Match List-I with the List-II

List-I Reaction	List-II Type of redox reaction
(A) N2(g) + O2(g) → 2NO(g)	(I) Decomposition
(B) 2Pb (NO3)2(s) → 2PbO(s) + 4NO2(g) + O2(g)	(II) Displacement
(C) 2Na(s) + 2H2O(l) → 2NaOH(aq) + H2(g)	(III) Disproportionation
(D) 2NO2(g) + 2OH-(aq) → NO2-(aq) + NO3-(aq) + H2O(l)	(IV) Combination

Choose the correct answer from the options given below:

• A. (A)-(I), (B)-(II), (C)-(III), (D)-(IV)
• B. (A)-(III), (B)-(II), (C)-(I), (D)-(IV)
• C. (A)-(II), (B)-(III), (C)-(IV), (D)-(I)
• D. (A)-(IV), (B)-(I), (C)-(II), (D)-(III)

Answer 1

The Correct Option is D

\(\textbf{(A) $N_2(g) + O_2(g) \rightarrow 2NO(g)$:}\) This reaction is a combination reaction because two reactants combine to form a single product. Thus, $A \rightarrow (IV)$. 
\(\textbf{(B) $2Pb(NO_3)_2(s) \rightarrow 2PbO(s) + 4NO_2(g) + O_2(g)$:} \\\) This is a decomposition reaction because a single compound breaks down into multiple products.
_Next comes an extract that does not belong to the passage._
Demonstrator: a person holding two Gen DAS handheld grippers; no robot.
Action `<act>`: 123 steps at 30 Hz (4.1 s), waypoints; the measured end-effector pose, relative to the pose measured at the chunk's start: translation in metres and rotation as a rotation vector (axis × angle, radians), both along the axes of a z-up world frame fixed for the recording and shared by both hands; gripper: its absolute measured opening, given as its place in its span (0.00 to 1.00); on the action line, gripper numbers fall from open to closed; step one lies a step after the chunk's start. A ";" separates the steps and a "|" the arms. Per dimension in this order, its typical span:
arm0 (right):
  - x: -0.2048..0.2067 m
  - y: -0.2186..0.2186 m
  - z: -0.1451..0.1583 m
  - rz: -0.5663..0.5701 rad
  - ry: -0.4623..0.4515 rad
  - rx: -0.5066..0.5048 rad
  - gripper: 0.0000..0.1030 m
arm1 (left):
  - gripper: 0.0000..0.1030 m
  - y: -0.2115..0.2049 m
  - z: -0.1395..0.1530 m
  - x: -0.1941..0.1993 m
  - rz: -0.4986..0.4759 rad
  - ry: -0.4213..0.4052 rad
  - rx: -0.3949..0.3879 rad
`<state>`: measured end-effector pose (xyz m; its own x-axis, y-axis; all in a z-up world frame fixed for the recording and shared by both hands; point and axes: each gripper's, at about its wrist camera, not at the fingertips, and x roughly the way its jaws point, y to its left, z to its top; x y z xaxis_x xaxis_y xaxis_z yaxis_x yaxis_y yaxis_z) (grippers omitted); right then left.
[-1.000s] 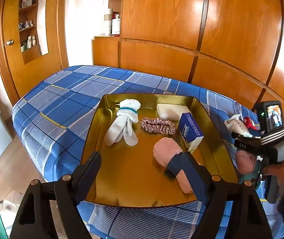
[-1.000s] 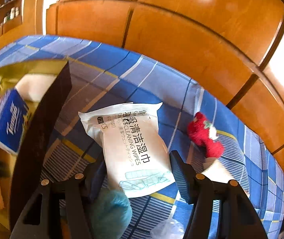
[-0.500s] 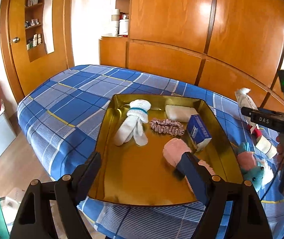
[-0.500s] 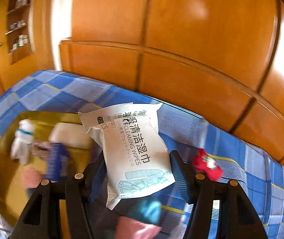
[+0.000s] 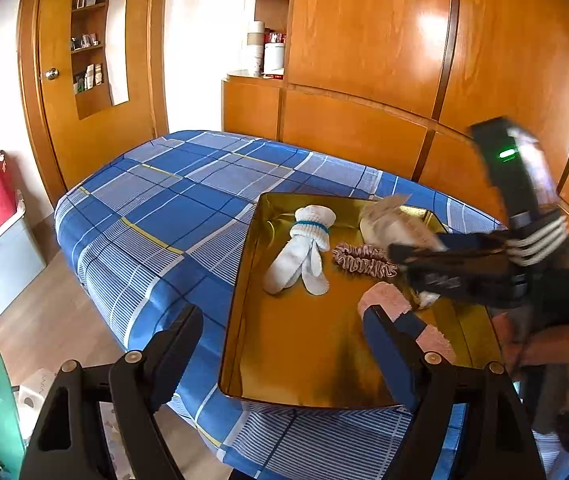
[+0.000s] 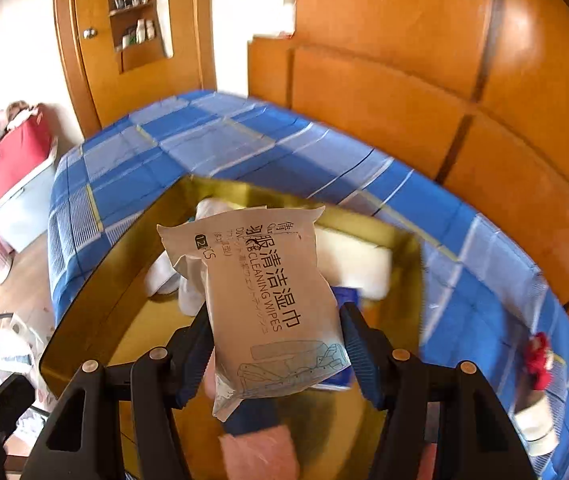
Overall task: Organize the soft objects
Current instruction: 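Carry the wipes pack into the gold tray with the right tool and release, then move both tools back to the pile, left tool toward the red strawberry sock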
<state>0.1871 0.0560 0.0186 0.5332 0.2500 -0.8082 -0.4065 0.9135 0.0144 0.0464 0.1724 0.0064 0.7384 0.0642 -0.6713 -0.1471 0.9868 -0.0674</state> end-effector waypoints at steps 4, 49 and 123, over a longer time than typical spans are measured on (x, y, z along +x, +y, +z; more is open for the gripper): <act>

Thus, $B \rightarrow (I)$. 
\(\textbf{(C) $2Na(s) + 2H_2O \rightarrow 2NaOH(aq) + H_2(g)$:} \\\) This is a displacement reaction as sodium displaces hydrogen from water. Thus, $C \rightarrow (II)$.
\(\textbf{(D) $2NO_2(g) + 2OH^-(aq) \rightarrow NO^-_2(aq) + NO^-_3(aq) + H_2O(l)$:} \\\) This reaction involves disproportionation because the same species ($NO_2$) is oxidized and reduced simultaneously. Thus, $D \rightarrow (III)$.